● WHAT YOU NEED TO DO
Your response should be the complete data, transcribed exactly.
----- EXERCISE INPUT -----
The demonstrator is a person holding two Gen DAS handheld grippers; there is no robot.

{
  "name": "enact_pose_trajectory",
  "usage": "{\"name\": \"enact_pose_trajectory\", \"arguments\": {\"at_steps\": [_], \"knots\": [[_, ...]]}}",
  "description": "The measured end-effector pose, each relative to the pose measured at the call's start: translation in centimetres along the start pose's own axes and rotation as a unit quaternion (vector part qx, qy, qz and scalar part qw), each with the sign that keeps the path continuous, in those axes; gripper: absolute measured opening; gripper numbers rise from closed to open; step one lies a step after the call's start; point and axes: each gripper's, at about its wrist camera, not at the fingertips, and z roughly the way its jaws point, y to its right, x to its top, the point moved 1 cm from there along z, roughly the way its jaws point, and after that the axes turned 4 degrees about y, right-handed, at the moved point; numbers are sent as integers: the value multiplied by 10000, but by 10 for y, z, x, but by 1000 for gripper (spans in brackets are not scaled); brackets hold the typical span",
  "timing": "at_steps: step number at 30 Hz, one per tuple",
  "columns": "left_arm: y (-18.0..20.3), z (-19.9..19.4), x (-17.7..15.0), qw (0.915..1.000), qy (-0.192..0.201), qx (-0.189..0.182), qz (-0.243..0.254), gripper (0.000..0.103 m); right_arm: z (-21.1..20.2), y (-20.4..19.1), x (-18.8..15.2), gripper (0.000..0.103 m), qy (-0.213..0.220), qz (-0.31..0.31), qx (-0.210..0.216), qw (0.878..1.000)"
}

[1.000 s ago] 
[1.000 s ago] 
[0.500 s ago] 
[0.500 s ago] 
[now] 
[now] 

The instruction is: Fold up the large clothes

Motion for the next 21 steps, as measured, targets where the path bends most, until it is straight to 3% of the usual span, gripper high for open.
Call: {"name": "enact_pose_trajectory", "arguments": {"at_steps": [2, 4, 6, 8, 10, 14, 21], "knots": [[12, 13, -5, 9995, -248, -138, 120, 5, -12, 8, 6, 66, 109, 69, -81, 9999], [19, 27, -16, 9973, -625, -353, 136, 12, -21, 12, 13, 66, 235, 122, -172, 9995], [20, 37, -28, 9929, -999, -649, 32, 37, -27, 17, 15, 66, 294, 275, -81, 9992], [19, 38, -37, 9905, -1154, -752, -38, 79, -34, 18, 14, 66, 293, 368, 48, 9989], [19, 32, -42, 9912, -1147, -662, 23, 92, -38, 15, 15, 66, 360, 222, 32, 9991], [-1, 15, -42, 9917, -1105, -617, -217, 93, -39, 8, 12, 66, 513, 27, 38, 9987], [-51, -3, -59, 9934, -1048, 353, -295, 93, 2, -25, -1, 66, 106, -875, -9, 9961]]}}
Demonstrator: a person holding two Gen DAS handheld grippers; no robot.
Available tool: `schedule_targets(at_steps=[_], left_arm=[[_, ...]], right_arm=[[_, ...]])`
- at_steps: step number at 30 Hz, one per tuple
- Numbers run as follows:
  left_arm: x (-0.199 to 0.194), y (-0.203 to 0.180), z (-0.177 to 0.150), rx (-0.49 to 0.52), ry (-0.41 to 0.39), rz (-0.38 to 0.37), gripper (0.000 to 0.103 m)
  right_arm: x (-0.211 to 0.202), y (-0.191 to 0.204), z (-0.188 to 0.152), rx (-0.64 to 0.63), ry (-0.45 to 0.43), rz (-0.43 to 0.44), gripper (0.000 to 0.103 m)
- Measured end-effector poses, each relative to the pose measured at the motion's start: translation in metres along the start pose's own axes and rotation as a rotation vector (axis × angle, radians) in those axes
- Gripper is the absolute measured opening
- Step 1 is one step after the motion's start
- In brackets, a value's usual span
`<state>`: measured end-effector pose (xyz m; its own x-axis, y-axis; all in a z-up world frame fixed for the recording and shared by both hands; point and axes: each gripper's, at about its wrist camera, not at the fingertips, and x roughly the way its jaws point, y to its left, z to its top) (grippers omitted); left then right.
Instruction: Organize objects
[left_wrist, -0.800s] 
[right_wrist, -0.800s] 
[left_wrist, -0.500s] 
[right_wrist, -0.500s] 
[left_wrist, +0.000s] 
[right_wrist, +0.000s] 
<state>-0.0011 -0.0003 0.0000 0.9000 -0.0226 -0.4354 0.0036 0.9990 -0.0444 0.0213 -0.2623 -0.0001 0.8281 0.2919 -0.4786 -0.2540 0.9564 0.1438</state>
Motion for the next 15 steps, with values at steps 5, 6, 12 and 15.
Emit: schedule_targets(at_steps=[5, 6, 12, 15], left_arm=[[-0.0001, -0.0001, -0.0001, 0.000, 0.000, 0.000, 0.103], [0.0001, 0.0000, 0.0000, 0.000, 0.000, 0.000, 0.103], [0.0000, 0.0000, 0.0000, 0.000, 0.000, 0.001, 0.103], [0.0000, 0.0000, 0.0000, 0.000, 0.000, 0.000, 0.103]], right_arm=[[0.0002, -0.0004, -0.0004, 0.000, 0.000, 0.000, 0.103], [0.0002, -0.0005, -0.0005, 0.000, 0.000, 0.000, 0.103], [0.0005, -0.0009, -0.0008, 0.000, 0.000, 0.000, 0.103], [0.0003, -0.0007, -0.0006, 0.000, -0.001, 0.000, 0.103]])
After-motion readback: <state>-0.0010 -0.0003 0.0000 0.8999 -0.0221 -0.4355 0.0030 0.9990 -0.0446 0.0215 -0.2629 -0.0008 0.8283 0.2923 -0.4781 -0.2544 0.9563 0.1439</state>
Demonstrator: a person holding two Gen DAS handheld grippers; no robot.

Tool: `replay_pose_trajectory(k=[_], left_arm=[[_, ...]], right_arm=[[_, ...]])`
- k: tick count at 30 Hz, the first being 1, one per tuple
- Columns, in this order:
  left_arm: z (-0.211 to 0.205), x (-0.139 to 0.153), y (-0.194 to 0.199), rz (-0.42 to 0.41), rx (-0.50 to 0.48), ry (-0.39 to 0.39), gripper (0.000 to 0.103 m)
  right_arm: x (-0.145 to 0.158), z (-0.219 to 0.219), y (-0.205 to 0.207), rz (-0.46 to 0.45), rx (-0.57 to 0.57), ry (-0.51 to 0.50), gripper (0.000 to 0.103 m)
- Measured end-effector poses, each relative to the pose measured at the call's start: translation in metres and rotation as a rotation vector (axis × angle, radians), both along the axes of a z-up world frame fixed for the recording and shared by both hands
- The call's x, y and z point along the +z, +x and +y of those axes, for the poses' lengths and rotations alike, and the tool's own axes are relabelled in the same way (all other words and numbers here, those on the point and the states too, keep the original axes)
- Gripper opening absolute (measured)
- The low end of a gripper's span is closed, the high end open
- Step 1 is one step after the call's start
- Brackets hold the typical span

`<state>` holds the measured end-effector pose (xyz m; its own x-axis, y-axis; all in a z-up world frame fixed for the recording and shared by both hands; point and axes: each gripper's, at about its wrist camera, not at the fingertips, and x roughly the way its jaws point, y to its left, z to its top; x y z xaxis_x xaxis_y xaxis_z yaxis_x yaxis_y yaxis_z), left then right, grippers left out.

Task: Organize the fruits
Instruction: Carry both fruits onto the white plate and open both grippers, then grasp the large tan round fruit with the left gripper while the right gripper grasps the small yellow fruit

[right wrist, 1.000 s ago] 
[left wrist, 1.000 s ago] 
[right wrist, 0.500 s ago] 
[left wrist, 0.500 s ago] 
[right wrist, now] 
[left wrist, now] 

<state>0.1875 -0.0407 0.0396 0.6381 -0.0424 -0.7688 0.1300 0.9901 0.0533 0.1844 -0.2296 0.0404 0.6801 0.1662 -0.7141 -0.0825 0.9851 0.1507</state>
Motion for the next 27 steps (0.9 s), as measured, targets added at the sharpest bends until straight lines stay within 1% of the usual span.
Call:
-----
● YOUR SOLUTION
The demonstrator is a person holding two Gen DAS handheld grippers; there is no robot.

{
  "name": "enact_pose_trajectory",
  "usage": "{\"name\": \"enact_pose_trajectory\", \"arguments\": {\"at_steps\": [_], \"knots\": [[_, ...]]}}",
  "description": "The measured end-effector pose, each relative to the pose measured at the call's start: translation in centimetres along the start pose's own axes and rotation as a unit quaternion (vector part qx, qy, qz and scalar part qw), each with the sign that keeps the path continuous, in those axes; gripper: absolute measured opening; gripper numbers rise from closed to open; step one lies a step after the call's start; point and axes: each gripper's, at about its wrist camera, not at the fingertips, and z roughly the way its jaws point, y to its right, x to its top, the point moved 1 cm from there along z, roughly the way its jaws point, and after that the axes turned 4 degrees about y, right-handed, at the moved point; numbers are sent as integers: the value multiplied by 10000, but by 10 for y, z, x, but by 1000 for gripper (spans in brackets are not scaled); brackets hold the typical span",
  "timing": "at_steps: step number at 30 Hz, one per tuple",
  "columns": "left_arm: y (-18.0..20.3), z (-19.9..19.4), x (-17.7..15.0), qw (0.915..1.000), qy (-0.192..0.201), qx (-0.189..0.182), qz (-0.243..0.254), gripper (0.000..0.103 m); right_arm: z (-21.1..20.2), y (-20.4..19.1), x (-18.8..15.2), gripper (0.000..0.103 m), qy (-0.213..0.220), qz (-0.31..0.31), qx (-0.210..0.216), qw (0.878..1.000)"
}

[1.000 s ago] 
[1.000 s ago] 
[0.500 s ago] 
[0.500 s ago] 
[now] 
[now] 

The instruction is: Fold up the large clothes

Motion for the next 21 steps, as measured, targets where the path bends most, until it is straight to 3% of the usual span, gripper high for open.
Call: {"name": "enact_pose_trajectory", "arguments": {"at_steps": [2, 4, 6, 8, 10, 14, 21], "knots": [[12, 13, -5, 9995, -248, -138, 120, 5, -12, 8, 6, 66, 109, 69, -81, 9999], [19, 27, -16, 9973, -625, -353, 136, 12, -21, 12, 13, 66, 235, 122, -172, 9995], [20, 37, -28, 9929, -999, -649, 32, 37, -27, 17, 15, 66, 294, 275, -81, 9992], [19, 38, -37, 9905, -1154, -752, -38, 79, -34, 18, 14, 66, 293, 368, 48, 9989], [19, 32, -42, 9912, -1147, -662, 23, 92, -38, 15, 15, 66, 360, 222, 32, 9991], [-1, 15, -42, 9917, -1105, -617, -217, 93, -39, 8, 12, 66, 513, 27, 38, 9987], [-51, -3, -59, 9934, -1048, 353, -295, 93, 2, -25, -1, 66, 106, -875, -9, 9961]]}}
Demonstrator: a person holding two Gen DAS handheld grippers; no robot.
Available tool: `schedule_targets(at_steps=[_], left_arm=[[_, ...]], right_arm=[[_, ...]])`
- at_steps: step number at 30 Hz, one per tuple
- Numbers run as follows:
  left_arm: x (-0.199 to 0.194), y (-0.203 to 0.180), z (-0.177 to 0.150), rx (-0.49 to 0.52), ry (-0.41 to 0.39), rz (-0.38 to 0.37), gripper (0.000 to 0.103 m)
  right_arm: x (-0.211 to 0.202), y (-0.191 to 0.204), z (-0.188 to 0.152), rx (-0.64 to 0.63), ry (-0.45 to 0.43), rz (-0.43 to 0.44), gripper (0.000 to 0.103 m)
- Measured end-effector poses, each relative to the pose measured at the motion's start: translation in metres along the start pose's own axes and rotation as a rotation vector (axis × angle, radians) in those axes
- Gripper is the absolute measured opening
- Step 1 is one step after the motion's start
- In brackets, a value's usual span
`<state>`: measured end-effector pose (xyz m; its own x-axis, y-axis; all in a z-up world frame fixed for the recording and shared by both hands; point and axes: each gripper's, at about its wrist camera, not at the fingertips, and x roughly the way its jaws point, y to its left, z to its top) (grippers omitted); left then right.
Instruction: Organize objects
[left_wrist, -0.800s] 
[right_wrist, -0.800s] 
[left_wrist, -0.500s] 
[right_wrist, -0.500s] 
[left_wrist, +0.000s] 
[right_wrist, +0.000s] 
<state>-0.0011 -0.0003 0.0000 0.9000 -0.0226 -0.4354 0.0036 0.9990 -0.0444 0.0213 -0.2623 -0.0001 0.8281 0.2919 -0.4786 -0.2540 0.9564 0.1438</state>
Motion for the next 15 steps, with values at steps 5, 6, 12 and 15.
Emit: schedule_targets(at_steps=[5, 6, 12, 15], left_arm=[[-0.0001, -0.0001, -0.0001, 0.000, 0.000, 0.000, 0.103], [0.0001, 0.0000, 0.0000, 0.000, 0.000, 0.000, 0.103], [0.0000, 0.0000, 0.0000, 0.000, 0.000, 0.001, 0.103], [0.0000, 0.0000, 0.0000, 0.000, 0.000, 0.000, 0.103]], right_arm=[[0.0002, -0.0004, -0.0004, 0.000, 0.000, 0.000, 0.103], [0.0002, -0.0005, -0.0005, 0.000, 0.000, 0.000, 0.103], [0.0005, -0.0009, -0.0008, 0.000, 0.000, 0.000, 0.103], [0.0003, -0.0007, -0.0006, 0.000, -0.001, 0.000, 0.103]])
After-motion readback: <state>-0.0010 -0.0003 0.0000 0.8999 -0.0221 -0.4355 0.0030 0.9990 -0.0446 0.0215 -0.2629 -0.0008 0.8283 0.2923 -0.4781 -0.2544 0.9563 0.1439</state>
Demonstrator: a person holding two Gen DAS handheld grippers; no robot.

Tool: `replay_pose_trajectory(k=[_], left_arm=[[_, ...]], right_arm=[[_, ...]])`
- k: tick count at 30 Hz, the first being 1, one per tuple
- Columns, in this order:
  left_arm: z (-0.211 to 0.205), x (-0.139 to 0.153), y (-0.194 to 0.199), rz (-0.42 to 0.41), rx (-0.50 to 0.48), ry (-0.39 to 0.39), gripper (0.000 to 0.103 m)
  right_arm: x (-0.145 to 0.158), z (-0.219 to 0.219), y (-0.205 to 0.207), rz (-0.46 to 0.45), rx (-0.57 to 0.57), ry (-0.51 to 0.50), gripper (0.000 to 0.103 m)
- Measured end-effector poses, each relative to the pose measured at the call's start: translation in metres and rotation as a rotation vector (axis × angle, radians), both along the axes of a z-up world frame fixed for the recording and shared by both hands
- The call's x, y and z point along the +z, +x and +y of those axes, for the poses' lengths and rotations alike, and the tool's own axes are relabelled in the same way (all other words and numbers here, those on the point and the states too, keep the original axes)
- Gripper opening absolute (measured)
- The low end of a gripper's span is closed, the high end open
- Step 1 is one step after the call's start
- Brackets hold the typical span

`<state>` holds the measured end-effector pose (xyz m; its own x-axis, y-axis; all in a z-up world frame fixed for the recording and shared by both hands; point and axes: each gripper's, at about its wrist camera, not at the fingertips, and x roughly the way its jaws point, y to its left, z to its top; x y z xaxis_x xaxis_y xaxis_z yaxis_x yaxis_y yaxis_z), left then right, grippers left out.

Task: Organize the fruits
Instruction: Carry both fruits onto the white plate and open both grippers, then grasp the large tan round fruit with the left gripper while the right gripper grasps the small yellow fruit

[right wrist, 1.000 s ago] 
[left wrist, 1.000 s ago] 
[right wrist, 0.500 s ago] 
[left wrist, 0.500 s ago] 
[right wrist, now] 
[left wrist, now] 

<state>0.1875 -0.0407 0.0396 0.6381 -0.0424 -0.7688 0.1300 0.9901 0.0533 0.1844 -0.2296 0.0404 0.6801 0.1662 -0.7141 -0.0825 0.9851 0.1507</state>
Motion for the next 27 steps (0.9 s), as measured, targets added at the sharpest bends until straight lines stay within 1% of the usual span.
Call:

Nothing else belongs in this output.